I posted the original question about bottle jaw, so now I've got more questions! Thank you for those did post and those that will reply.

Is the right thing to do is look at the label and check for IVERMECTIN?

I have Privermectin at home which has the IVERMECTIN drug, just like Ivomec. It also says the VALBAZEN and SAFEGUARD address Haemonchus Contortus but other say different....is that from experience?

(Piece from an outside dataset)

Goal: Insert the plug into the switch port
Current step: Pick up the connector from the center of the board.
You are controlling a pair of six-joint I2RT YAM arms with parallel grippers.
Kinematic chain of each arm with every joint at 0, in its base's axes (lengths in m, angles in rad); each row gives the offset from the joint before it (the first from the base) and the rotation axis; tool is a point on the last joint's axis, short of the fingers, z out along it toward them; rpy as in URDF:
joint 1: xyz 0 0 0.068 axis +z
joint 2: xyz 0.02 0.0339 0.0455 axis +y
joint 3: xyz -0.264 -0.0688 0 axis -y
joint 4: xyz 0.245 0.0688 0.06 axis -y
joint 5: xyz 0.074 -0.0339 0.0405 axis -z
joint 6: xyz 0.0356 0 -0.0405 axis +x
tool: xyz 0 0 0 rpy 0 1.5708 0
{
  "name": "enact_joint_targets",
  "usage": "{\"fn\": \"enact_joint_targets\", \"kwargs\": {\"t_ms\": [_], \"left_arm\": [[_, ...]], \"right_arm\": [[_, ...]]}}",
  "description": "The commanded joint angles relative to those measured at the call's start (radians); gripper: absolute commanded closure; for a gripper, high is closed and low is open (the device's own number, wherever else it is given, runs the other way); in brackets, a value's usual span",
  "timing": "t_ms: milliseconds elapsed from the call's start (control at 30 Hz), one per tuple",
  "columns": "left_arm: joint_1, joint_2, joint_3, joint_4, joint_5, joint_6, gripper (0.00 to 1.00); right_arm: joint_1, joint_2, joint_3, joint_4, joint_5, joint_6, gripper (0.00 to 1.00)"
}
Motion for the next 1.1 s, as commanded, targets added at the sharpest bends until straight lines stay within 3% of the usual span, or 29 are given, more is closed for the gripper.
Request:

The drug thing is very confusing.

Previous post says to go with 1 cc / 33#. Med label says more like 1 cc/11 # for sheep. Do you reduce it by that much for goats?

thanks, Mike


----------



## ksalvagno (Oct 6, 2009)

What strength Ivermectin? The above dosage is for 1% injectable. Valbazen does work on barberpole.


----------



## moday (Oct 10, 2007)

*strenght....*

Karen, thanks and good question.

I use Privermectin, or at least that is what I have in my current goat/sheep med box.

Privermection says....; 0.08% so maybe that makes sense. Lower percent would need higher dose.

I have bought IVOMEC 1% cattle injection and that was a small bottle that lasted a long time.

Our MI vets are all about Cydectin as the only wormer any more. I'm just trying to use what I have before I go buy that for the $75/liter.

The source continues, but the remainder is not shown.